Single by T'Pau

from the album Rage
- B-side: "Time of Our Lives"
- Released: 7 November 1988
- Genre: Pop rock
- Length: 3:59
- Label: Siren Records
- Songwriters: Ronnie Rogers Carol Decker
- Producer: Roy Thomas Baker

T'Pau singles chronology
| "Secret Garden" (1988) | "Road to Our Dream" (1988) | "Only the Lonely" (1989) |

= Road to Our Dream =

"Road to Our Dream" is a song by English band T'Pau, released in 1988 as the second single from their second studio album Rage. It was written by vocalist Carol Decker and rhythm guitarist Ron Rogers, and produced by Roy Thomas Baker. "Road to Our Dream" peaked at No. 42 on the UK Singles Chart and remained in the Top 100 for seven weeks.

==Music video==
The song's music video was shot at various sites in Cornwall, including Cornwall Coliseum and Tintagel Castle.

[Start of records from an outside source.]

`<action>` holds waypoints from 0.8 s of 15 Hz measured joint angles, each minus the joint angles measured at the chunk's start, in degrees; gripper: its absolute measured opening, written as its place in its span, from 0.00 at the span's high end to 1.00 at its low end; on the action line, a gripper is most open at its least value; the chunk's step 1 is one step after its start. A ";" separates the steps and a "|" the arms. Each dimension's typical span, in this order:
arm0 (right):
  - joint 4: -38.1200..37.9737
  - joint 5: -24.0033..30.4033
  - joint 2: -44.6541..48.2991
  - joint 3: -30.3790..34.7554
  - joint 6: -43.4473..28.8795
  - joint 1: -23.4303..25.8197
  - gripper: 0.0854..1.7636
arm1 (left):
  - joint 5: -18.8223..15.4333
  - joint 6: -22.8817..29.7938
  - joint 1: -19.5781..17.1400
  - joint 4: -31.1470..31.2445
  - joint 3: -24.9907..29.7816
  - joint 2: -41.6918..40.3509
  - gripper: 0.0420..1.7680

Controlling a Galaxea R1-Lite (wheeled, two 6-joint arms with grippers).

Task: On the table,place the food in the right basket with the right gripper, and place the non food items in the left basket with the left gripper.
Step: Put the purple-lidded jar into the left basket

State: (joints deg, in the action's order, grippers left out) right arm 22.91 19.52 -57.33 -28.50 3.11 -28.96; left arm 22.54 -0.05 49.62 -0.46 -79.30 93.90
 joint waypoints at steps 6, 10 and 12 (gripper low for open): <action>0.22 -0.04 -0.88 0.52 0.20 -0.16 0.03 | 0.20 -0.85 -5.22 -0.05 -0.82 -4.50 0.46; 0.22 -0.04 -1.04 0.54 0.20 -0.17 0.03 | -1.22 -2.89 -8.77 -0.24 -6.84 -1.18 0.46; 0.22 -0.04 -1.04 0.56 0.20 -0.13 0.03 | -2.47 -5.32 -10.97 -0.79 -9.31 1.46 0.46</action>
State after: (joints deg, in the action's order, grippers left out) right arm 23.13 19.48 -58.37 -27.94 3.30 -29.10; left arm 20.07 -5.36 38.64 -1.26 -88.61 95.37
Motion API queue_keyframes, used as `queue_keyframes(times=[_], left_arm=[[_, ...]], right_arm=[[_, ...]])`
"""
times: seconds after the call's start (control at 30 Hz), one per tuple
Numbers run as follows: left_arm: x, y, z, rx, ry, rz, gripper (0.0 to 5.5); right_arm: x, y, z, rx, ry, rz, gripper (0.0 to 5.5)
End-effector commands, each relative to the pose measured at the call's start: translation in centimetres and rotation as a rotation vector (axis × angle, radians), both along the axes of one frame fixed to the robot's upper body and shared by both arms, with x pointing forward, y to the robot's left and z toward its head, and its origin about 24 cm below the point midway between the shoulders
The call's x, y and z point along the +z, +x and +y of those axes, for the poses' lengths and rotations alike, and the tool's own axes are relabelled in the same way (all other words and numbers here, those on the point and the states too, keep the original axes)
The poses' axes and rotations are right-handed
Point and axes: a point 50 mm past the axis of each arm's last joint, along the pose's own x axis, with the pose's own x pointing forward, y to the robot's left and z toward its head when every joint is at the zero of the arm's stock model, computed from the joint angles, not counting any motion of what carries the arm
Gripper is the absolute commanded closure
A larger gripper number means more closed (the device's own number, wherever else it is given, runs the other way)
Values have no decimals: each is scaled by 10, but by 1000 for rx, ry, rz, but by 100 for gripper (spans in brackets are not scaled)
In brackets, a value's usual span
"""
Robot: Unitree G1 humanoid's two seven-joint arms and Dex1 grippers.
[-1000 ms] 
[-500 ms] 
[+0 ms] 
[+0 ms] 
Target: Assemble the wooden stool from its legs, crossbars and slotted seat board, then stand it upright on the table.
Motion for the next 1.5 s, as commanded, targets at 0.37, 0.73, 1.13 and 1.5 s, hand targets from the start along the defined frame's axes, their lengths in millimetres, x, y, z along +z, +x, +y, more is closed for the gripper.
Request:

The scenes filmed at the Cornwall Coliseum showed the band performing at the venue during final production rehearsals for the "Rage Across Europe" tour. Speaking to This Is Cornwall in 2013, Decker recalled: "We always held our production rehearsals at the Cornwall Coliseum – it's very sad it's gone to ruin and is frozen in time. If you have a look at the video for our single "Road to our Dream" you can see us putting up T'Pau posters at the Coliseum."

==Critical reception==
Upon its release as a single, Music & Media wrote, "Definitely one of the best tracks from Rage. Much more likely to chart than the rather limp "Secret Garden"." Paul Oldfield of Melody Maker stated, "It's in that vein of American AOR that begins as a lowing of grief though yards of billowing gauze and ascends from there, apart from interludes when a desultory guitar solo or sax is coaxed forth. Whatever some people saw in 'China In Your Hand', it's suffered a massive hernia along the way, and reaches its destination in a support truss here."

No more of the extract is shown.